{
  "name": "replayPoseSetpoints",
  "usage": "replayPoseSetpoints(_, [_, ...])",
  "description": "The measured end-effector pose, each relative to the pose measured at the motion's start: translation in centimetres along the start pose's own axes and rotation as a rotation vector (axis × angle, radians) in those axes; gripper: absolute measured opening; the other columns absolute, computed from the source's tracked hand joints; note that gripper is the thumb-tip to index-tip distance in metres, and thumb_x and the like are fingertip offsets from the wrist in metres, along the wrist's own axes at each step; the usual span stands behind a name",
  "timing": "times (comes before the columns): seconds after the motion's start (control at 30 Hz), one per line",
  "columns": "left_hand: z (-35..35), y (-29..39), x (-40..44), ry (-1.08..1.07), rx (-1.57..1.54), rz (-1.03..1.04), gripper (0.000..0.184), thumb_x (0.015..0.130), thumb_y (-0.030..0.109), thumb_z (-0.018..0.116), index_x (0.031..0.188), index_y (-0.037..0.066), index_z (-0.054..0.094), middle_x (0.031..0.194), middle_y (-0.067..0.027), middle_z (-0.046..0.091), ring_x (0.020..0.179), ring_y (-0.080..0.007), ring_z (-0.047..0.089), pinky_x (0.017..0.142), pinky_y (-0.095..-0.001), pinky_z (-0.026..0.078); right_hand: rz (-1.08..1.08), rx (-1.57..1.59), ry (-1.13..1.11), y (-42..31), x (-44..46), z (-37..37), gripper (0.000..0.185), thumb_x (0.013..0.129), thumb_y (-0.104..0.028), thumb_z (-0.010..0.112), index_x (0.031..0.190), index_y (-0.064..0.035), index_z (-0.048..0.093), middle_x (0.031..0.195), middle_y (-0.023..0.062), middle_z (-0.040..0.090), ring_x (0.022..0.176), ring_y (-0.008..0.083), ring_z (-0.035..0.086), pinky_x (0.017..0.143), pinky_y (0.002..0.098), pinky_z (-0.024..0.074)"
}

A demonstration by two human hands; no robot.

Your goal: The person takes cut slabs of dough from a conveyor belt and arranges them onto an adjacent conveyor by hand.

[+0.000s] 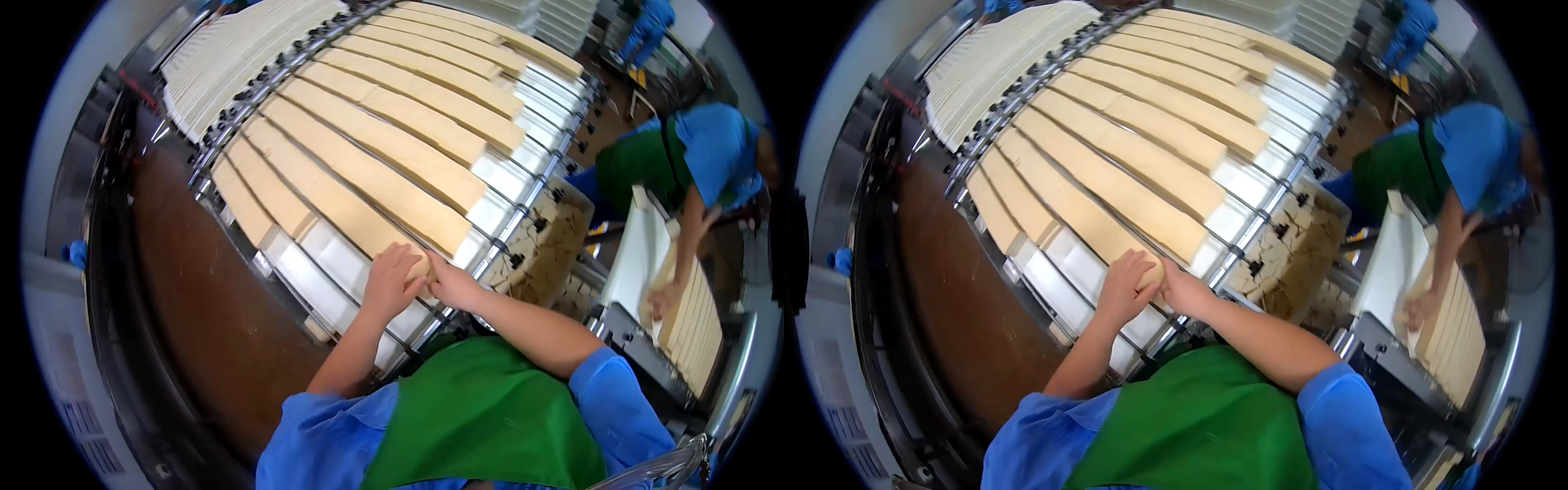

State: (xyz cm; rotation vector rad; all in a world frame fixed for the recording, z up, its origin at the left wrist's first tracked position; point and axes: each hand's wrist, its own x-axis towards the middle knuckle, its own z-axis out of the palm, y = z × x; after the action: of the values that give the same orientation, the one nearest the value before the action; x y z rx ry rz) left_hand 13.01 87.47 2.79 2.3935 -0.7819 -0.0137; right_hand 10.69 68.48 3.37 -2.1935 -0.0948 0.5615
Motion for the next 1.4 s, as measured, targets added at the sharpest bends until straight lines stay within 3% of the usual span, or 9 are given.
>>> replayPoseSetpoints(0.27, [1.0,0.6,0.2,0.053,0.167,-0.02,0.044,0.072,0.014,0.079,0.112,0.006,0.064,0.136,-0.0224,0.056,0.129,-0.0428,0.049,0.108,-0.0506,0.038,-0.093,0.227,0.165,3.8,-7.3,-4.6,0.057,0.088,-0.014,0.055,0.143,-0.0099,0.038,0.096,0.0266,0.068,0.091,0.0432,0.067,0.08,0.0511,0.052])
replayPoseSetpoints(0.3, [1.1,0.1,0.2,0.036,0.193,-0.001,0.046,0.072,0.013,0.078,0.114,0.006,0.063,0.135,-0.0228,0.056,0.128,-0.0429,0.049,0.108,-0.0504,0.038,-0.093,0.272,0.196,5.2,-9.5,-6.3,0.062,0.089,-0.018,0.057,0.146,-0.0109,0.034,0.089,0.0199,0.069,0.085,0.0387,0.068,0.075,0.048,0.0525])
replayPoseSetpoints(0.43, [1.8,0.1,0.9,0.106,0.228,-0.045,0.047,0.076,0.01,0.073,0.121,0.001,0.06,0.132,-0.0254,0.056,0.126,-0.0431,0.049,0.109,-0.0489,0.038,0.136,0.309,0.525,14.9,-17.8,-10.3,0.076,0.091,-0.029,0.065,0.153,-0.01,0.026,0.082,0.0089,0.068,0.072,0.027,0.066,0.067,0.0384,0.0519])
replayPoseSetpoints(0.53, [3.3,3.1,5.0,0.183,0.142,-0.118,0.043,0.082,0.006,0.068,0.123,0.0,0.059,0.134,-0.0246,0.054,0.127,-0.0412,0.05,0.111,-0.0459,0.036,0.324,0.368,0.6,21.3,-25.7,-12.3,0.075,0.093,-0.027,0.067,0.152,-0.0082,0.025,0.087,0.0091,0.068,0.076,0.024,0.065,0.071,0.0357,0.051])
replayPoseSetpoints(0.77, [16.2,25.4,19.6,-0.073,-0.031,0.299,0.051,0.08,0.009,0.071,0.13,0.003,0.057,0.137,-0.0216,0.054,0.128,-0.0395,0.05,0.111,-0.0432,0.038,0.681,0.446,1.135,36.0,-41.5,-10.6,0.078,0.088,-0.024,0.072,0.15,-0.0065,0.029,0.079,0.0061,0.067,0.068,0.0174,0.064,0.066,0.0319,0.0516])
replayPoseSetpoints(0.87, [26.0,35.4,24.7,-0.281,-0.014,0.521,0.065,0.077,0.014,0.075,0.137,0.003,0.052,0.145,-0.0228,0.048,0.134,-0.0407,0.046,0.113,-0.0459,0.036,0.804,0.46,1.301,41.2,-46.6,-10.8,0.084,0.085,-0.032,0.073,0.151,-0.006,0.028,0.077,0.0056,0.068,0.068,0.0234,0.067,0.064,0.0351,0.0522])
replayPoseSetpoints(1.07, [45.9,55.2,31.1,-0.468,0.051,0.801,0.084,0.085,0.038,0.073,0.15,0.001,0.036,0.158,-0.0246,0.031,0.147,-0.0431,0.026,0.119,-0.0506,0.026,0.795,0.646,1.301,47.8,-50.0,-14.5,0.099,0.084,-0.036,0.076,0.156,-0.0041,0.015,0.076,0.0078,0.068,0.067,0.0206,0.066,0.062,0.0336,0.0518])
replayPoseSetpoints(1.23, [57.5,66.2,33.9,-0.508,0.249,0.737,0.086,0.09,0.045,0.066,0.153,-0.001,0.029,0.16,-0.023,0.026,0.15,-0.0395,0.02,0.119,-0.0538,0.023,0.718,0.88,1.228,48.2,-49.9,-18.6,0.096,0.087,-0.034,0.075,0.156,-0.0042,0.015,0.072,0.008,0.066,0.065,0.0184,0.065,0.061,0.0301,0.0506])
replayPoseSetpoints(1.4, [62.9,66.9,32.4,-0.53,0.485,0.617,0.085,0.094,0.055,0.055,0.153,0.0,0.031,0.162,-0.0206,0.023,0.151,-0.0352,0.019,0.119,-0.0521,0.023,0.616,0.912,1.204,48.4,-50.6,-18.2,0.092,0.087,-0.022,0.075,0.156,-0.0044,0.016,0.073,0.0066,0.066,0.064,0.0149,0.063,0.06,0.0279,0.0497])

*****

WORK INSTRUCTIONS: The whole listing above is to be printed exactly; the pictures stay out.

EXERCISE SOLUTION:
{
  "name": "replayPoseSetpoints",
  "usage": "replayPoseSetpoints(_, [_, ...])",
  "description": "The measured end-effector pose, each relative to the pose measured at the motion's start: translation in centimetres along the start pose's own axes and rotation as a rotation vector (axis × angle, radians) in those axes; gripper: absolute measured opening; the other columns absolute, computed from the source's tracked hand joints; note that gripper is the thumb-tip to index-tip distance in metres, and thumb_x and the like are fingertip offsets from the wrist in metres, along the wrist's own axes at each step; the usual span stands behind a name",
  "timing": "times (comes before the columns): seconds after the motion's start (control at 30 Hz), one per line",
  "columns": "left_hand: z (-35..35), y (-29..39), x (-40..44), ry (-1.08..1.07), rx (-1.57..1.54), rz (-1.03..1.04), gripper (0.000..0.184), thumb_x (0.015..0.130), thumb_y (-0.030..0.109), thumb_z (-0.018..0.116), index_x (0.031..0.188), index_y (-0.037..0.066), index_z (-0.054..0.094), middle_x (0.031..0.194), middle_y (-0.067..0.027), middle_z (-0.046..0.091), ring_x (0.020..0.179), ring_y (-0.080..0.007), ring_z (-0.047..0.089), pinky_x (0.017..0.142), pinky_y (-0.095..-0.001), pinky_z (-0.026..0.078); right_hand: rz (-1.08..1.08), rx (-1.57..1.59), ry (-1.13..1.11), y (-42..31), x (-44..46), z (-37..37), gripper (0.000..0.185), thumb_x (0.013..0.129), thumb_y (-0.104..0.028), thumb_z (-0.010..0.112), index_x (0.031..0.190), index_y (-0.064..0.035), index_z (-0.048..0.093), middle_x (0.031..0.195), middle_y (-0.023..0.062), middle_z (-0.040..0.090), ring_x (0.022..0.176), ring_y (-0.008..0.083), ring_z (-0.035..0.086), pinky_x (0.017..0.143), pinky_y (0.002..0.098), pinky_z (-0.024..0.074)"
}

A demonstration by two human hands; no robot.

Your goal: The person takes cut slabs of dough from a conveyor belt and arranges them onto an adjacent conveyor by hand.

[+0.000s] 

State: (xyz cm; rotation vector rad; all in a world frame fixed for the recording, z up, its origin at the left wrist's first tracked position; point and axes: each hand's wrist, its own x-axis towards the middle knuckle, its own z-axis out of the palm, y = z × x; after the action: of the values that give the same orientation, the one nearest the value before the action; x y z rx ry rz) left_hand 13.01 87.47 2.79 2.3935 -0.7819 -0.0137; right_hand 10.69 68.48 3.37 -2.1935 -0.0948 0.5615
Motion for the next 1.4 s, as measured, targets added at the sharpest bends until straight lines stay within 3% of the usual span, or 9 are given.
>>> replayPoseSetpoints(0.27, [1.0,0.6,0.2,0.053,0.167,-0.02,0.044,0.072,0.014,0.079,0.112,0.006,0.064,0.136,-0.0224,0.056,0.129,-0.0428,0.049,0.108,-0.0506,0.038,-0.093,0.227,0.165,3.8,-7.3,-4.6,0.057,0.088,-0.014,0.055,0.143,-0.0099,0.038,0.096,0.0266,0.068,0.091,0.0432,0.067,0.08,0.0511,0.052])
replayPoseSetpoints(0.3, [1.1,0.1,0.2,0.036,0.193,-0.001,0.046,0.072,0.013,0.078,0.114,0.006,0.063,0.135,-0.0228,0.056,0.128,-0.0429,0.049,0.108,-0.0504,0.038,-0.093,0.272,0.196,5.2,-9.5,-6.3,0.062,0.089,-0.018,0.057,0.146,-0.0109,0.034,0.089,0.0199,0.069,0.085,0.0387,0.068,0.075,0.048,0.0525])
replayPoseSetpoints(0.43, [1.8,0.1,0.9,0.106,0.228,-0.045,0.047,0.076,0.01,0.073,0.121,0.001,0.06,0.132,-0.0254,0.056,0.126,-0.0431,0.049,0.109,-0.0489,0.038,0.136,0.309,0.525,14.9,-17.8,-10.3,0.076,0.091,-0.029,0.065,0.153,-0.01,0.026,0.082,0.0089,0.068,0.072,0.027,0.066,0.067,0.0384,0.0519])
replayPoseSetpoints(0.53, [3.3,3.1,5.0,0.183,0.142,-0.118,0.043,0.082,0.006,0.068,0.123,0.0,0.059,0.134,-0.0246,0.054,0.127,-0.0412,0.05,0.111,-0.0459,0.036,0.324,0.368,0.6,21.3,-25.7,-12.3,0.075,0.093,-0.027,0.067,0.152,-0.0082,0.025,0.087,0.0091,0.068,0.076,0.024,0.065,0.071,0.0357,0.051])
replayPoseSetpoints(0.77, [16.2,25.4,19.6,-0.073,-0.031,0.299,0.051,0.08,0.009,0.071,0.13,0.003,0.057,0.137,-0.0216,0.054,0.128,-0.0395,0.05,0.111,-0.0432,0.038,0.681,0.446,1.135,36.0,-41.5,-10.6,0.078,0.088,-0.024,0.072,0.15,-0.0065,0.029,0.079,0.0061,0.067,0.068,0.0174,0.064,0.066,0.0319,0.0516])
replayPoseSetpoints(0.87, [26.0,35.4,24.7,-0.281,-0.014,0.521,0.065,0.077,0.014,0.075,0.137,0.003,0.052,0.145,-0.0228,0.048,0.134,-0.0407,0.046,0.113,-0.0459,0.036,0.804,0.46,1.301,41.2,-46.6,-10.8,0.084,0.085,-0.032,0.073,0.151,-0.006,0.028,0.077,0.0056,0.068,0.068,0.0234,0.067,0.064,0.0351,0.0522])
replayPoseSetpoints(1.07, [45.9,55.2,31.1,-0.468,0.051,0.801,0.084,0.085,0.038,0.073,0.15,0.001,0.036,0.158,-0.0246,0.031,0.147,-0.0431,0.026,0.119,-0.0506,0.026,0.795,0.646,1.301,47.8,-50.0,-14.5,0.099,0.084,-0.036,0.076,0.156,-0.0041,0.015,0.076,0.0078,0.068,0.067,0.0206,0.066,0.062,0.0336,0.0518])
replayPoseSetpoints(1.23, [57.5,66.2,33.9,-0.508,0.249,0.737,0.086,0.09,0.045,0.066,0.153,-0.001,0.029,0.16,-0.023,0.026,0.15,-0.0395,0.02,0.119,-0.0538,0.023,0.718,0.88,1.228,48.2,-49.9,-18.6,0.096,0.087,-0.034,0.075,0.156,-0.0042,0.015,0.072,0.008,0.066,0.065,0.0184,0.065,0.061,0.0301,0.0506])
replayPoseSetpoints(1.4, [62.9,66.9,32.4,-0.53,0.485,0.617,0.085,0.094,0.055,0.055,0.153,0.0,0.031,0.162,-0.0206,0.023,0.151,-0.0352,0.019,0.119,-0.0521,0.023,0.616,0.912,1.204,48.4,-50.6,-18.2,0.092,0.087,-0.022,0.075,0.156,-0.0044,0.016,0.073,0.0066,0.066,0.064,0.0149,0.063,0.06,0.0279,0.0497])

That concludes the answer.